This was send to me by a reader and shows what’s behind the paywall of The Australian.
Catholics could soon be acknowledging the traditional owners of the land on which their churches, schools and parishes stand, before Mass and meetings.
The recommendation is contained in a set of proposals to the Church’s Plenary Council, to be voted on at an assembly of bishops and others later this year.
The draft document also calls for greater decision-making roles for women in the church, and considering women for ministry as deacons should Pope Francis authorise such a change.
Since 2020, a study commission set up by the Vatican has been reviewing the possibility of a female diaconate. The proposal to the Australian Plenary Council also says the Church should “remunerate more appropriately those women already leading and serving’’.
The draft document, which will be controversial among many Mass-goers, is in line with parts of the Greens/teals agenda. It emphasises “the urgency of environmental degradation and climate change and the call of recent popes for an ‘ecological conversion’ and development of an integral ecology of life’’.
In line with other faiths, as reported on Friday’s front page, the proposal “endorses the Uluru Statement from the Heart’’.
The draft document, given to The Australian, will be circulated within the church hierarchy on Monday.
It was written by theologian Dr Elissa Roper, a specialist in Synodality, and others, as part of a two-year consultation process involving two Plenary Councils assemblies and widespread consultation across the church.
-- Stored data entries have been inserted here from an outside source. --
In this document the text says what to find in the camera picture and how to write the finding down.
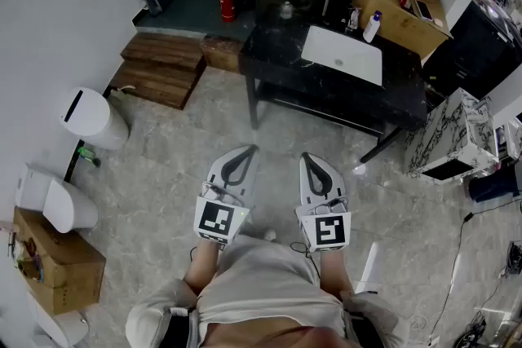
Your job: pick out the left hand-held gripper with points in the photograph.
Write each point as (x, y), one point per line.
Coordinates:
(214, 218)

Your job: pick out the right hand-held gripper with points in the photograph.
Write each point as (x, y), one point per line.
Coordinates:
(328, 228)

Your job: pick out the person's left forearm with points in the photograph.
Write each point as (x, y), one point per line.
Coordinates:
(202, 269)

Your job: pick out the person's right forearm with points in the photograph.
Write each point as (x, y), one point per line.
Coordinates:
(335, 275)

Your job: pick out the black marble counter table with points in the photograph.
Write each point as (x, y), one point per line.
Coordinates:
(277, 53)

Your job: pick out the white sink basin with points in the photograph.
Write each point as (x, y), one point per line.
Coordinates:
(346, 49)

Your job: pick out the white pump bottle blue cap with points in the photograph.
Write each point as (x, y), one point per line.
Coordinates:
(372, 27)

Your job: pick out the person's shoe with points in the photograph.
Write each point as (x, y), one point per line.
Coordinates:
(270, 234)

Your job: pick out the person's beige shirt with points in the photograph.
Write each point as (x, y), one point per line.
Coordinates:
(265, 289)

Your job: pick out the wooden block step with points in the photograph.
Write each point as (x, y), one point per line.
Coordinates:
(222, 55)

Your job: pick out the wooden slat steps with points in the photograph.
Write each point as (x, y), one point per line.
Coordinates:
(159, 69)

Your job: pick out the white marble pattern cabinet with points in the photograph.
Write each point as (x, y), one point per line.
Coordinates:
(444, 134)

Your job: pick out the white bin with dark slot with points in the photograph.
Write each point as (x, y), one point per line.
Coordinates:
(94, 120)

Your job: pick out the chrome faucet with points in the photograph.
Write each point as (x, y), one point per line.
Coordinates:
(353, 18)

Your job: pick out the white dispenser device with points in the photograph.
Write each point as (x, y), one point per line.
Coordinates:
(65, 199)

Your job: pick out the red fire extinguisher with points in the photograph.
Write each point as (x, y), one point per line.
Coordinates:
(227, 0)

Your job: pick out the large open cardboard box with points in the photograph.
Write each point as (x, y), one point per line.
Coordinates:
(379, 8)

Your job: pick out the cardboard box with clutter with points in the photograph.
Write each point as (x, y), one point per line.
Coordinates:
(69, 265)

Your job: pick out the small pale pink object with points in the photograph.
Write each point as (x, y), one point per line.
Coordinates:
(438, 22)

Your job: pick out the white smartphone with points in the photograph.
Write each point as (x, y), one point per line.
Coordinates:
(423, 9)

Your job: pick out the black cabinet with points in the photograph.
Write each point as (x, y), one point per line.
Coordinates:
(477, 53)

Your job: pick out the black vanity frame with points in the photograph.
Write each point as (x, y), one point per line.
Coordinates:
(310, 108)

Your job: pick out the small white wall fitting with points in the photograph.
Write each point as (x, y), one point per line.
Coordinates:
(122, 89)
The process drew 17,457 submissions from individuals and groups, representing more than 222,000 people.
The first Assembly was held mainly online in October last year due to Covid-19. The second, at which binding decisions will be made, will be held in Sydney in July.
As part of the process, the National Aboriginal and Torres Strait Islander Catholic Council, made a submission “in the hope that the Catholic Church in Australia will more resemble the Church that Jesus Christ wants her to be in relation to Australia’s First Peoples”.
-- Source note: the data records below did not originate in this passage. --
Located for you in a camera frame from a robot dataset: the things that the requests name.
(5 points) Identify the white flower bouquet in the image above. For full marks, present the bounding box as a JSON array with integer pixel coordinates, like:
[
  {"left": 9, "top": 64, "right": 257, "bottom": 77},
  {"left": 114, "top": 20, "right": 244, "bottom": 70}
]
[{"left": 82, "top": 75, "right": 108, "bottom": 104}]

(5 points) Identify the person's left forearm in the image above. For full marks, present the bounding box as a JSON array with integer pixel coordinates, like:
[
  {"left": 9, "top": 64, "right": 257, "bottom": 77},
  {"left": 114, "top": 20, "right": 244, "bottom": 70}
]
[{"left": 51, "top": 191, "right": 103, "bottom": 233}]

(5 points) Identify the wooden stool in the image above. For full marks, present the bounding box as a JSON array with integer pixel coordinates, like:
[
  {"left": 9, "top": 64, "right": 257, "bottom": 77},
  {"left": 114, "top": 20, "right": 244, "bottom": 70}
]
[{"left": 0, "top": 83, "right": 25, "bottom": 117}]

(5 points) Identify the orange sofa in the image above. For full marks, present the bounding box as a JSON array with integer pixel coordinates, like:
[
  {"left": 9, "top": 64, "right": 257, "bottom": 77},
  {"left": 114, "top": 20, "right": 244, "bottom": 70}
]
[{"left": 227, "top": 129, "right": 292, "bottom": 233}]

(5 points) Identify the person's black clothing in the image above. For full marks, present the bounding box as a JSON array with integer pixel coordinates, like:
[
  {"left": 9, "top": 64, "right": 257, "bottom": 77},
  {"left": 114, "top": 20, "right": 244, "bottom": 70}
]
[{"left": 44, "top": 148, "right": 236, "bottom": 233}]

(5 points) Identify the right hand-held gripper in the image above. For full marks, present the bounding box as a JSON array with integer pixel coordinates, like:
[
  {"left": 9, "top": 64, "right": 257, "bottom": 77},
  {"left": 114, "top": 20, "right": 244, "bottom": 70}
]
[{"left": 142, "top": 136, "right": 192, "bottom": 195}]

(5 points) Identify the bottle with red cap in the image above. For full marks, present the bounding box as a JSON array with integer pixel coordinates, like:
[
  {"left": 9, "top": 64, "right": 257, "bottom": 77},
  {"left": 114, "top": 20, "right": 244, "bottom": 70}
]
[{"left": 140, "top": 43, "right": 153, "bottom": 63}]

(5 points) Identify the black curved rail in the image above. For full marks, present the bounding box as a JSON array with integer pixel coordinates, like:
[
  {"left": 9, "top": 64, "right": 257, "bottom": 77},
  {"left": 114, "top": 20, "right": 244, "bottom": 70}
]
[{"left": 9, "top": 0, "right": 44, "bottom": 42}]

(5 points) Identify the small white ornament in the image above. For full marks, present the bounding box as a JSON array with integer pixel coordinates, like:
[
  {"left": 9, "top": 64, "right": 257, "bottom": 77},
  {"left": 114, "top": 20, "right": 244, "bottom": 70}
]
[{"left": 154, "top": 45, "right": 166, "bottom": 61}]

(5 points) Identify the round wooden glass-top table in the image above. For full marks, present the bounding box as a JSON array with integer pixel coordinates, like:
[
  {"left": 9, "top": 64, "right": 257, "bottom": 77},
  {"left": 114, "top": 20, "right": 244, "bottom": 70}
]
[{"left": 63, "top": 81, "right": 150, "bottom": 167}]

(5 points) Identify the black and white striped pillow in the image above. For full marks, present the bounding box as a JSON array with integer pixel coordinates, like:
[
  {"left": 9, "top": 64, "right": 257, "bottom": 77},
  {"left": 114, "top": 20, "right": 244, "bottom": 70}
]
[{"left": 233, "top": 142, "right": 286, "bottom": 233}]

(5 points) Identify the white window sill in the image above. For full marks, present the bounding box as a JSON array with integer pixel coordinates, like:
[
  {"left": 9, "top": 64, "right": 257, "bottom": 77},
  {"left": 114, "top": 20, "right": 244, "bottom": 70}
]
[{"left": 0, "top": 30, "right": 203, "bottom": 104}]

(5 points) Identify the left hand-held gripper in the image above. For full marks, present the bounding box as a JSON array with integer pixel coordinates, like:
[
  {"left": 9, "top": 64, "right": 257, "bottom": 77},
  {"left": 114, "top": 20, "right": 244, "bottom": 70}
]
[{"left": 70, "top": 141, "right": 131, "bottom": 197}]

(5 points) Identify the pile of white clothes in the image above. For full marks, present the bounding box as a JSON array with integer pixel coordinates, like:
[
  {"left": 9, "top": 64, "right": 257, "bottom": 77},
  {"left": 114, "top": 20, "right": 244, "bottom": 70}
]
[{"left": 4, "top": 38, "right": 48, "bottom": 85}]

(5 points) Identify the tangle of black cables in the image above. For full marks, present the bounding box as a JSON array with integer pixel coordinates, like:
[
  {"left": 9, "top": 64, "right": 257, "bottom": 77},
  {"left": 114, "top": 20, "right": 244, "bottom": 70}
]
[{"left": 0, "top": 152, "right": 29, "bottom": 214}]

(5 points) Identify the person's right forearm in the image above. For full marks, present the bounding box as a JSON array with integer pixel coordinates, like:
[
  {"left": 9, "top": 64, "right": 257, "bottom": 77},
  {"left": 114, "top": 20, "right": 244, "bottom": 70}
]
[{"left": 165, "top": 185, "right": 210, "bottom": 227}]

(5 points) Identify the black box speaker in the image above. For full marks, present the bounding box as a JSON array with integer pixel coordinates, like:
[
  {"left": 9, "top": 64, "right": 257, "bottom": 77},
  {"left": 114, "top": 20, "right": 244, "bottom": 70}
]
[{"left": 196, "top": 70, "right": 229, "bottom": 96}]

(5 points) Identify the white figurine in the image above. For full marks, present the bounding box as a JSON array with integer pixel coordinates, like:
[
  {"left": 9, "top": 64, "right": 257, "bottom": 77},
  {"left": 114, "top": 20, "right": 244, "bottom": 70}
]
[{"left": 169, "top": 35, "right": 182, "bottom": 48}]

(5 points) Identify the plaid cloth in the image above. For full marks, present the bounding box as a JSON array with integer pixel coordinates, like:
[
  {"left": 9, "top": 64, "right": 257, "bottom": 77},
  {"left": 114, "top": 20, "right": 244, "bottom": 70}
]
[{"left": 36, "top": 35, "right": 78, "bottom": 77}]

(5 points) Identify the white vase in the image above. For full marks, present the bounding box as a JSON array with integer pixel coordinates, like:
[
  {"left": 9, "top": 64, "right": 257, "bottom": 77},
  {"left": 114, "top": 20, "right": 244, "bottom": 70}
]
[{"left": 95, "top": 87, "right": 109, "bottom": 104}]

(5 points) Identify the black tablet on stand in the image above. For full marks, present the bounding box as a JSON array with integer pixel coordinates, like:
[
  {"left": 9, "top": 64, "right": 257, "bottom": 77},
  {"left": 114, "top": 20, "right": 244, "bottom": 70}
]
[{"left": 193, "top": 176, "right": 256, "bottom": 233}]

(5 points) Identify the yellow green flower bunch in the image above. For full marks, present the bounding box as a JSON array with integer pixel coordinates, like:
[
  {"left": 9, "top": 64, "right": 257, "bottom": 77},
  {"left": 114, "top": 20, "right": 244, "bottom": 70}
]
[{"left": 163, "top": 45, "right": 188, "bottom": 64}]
NATSICC recommended that “the traditional custodians of the land on which the church, school, parish or organisation stands be acknowledged in a prominent and appropriate manner. Verbal acknowledgment prior to meetings and Mass is also encouraged’’. It also noted that “Aboriginal and Torres Strait Islander spirituality contains symbols and rituals, that when used appropriately in Catholic liturgical contexts, enrich our celebrations and facilitate a welcoming environment for Indigenous Peoples.’’
The overall proposal urges the Plenary Council to joyfully accept NATSICC’s recommendations. The Plenary Council, it says, should say “sorry to Aboriginal and Torres Strait Islander people in and beyond the Church for the part played by the church in the harms they have suffered’’ and commit “to continuing to work towards recognition and reconciliation’’.
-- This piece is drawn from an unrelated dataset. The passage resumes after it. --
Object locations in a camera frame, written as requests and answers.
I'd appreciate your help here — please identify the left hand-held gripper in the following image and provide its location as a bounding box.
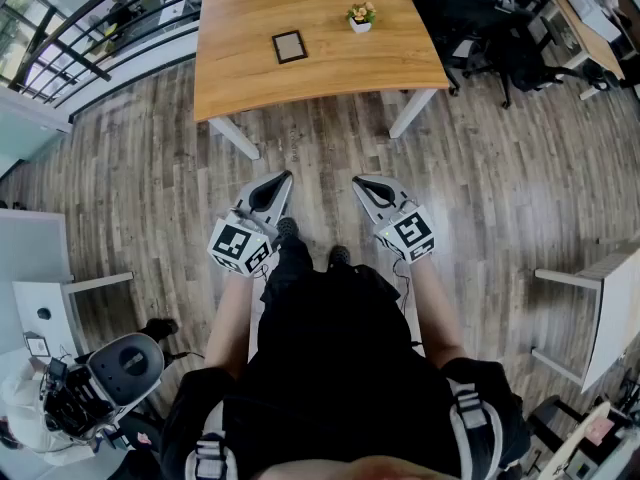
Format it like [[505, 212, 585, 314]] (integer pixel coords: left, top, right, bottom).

The Catholic Church in Australia, it said, had been caught up in Indigenous People’s history of dispossession, Stolen Generations, the undermining of language and culture, and racism.
The document also tackles controversial issues surrounding marriage and gay and transgender rights. During the first Assembly, it said, “the entire Council devoted its time to thinking of and praying for people who have experienced marginalisation within the Church, including Indigenous peoples, women, those divorced, those who identify as LGBTIQA+, and those who have suffered abuse of any form’’.
In a society that sees the Catholic understanding of marriage as “outdated and irrelevant”, it calls for an “urgent and clear need for a renewed catechesis on marriage”.
At the same time, “there is a great pastoral need to care for all those called to marriage, and for those who struggle to accept the church’s teachings about the nuptial sacrament. The sacrament of marriage is at the heart of how the church understands the sanctity of human life, from conception until natural death’’.